HARD FIGHT: Ollie the Amamoor pelican recovers from a serious wound, with the help of the Sunshine Coast based Twinnies pelican rescue and its carers, Bridgette and Paula Powers.
HARD FIGHT: Ollie the Amamoor pelican recovers from a serious wound, with the help of the Sunshine Coast based Twinnies pelican rescue and its carers, Bridgette and Paula Powers. Twinnies Pelican Rescue

Wounded Amamoor pelican makes brave recovery

ONE thing about Mary Valley residents - they don't give up.

That includes the pelicans.

Former Queensland premier Peter Beattie found out about that tenacious streak when he tried to build the Traveston Crossing dam.

And whatever tried to kill a very determined pelican named Ollie no doubt learned a lesson too.

Fortunately, Ollie was not alone in his hard-fought comeback from what should have been a fatal injury - nothing less than a slashed throat.

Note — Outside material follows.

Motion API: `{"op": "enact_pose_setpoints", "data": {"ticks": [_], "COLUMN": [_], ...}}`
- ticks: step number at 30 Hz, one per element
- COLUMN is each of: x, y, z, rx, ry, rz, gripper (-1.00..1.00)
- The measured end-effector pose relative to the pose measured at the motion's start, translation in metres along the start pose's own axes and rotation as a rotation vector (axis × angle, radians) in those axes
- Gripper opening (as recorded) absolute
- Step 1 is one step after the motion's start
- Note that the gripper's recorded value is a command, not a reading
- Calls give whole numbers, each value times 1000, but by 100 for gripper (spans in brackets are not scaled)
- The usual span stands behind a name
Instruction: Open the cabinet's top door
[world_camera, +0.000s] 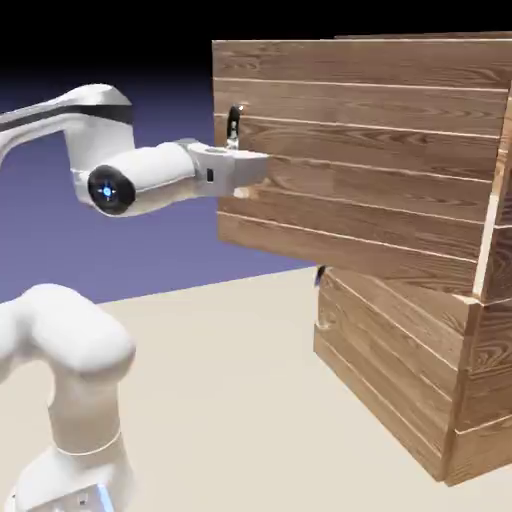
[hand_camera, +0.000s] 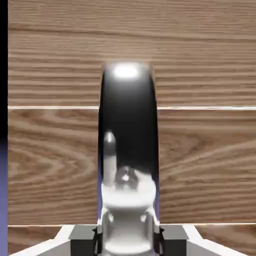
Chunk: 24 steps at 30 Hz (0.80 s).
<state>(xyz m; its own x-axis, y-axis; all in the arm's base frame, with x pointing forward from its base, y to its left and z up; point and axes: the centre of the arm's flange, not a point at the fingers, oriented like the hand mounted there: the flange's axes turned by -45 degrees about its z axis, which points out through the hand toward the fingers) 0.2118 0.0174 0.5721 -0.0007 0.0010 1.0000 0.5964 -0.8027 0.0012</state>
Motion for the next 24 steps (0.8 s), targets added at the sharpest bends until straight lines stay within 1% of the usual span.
{"op": "enact_pose_setpoints", "data": {"ticks": [15,24], "x": [0,0], "y": [47,103], "z": [-94,-164], "rx": [243,447], "ry": [1,1], "rz": [1,1], "gripper": [-100,-100]}}
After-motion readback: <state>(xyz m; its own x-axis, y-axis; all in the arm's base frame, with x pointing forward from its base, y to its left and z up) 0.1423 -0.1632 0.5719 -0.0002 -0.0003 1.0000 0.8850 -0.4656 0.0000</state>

It was about six weeks ago that Twinnies Pelican and Sea Bird Rescue came across Ollie.

Twinnies is, as the name implies, a joint venture by Sunshine Coast identical twins Bridgette and Paula Powers, who specialise in saving sick and injured sea birds.

Ollie seems to have been attacked by a dog or other predator.

But even injured, this hardened Mary Valley pelican seems to have been tougher than its attacker would've guessed.

Paula said the attack left Ollie with a hole torn in the neck, right through to the gullet.

Though horrible to contemplate, food and water Ollie tried to swallow simply dropped out through the hole, leaving her dehydrated and starving.

"We offered her fish but it just fell out through the hole,” Paula said.

"Her injury was about five days old and she had lost about 5kg (most of her body weight) in that time. Her normal weight would have been about 6kg.

"The man who found Ollie knew there was something wrong and I'm glad he phoned us, because she would have died in a day or two.

"When we approached her she tried to escape, so we had to pounce on her.

"She was weak and lethargic and we had to syringe water into her throat.

"Probably she was too weak to fly away when we arrived.”

Possibly Ollie was defending eggs or chicks, because she appeared to be returning from breeding and having a rest on the Amamoor property where she was found.

But now Ollie is on the mend, even if the recovery is not yet complete.

"She still has a little hole but it is healing,” Paula said.

"She is a sub-adult, about eight or nine years old. She knew we were helping her the whole way and she didn't snap at us .

"The pelican population is dwindling.

"It was a dog attack we think. A gentleman called us and he was shocked at the injury.”

Meanwhile, Ollie is making a good recovery and should be ready to fly away soon.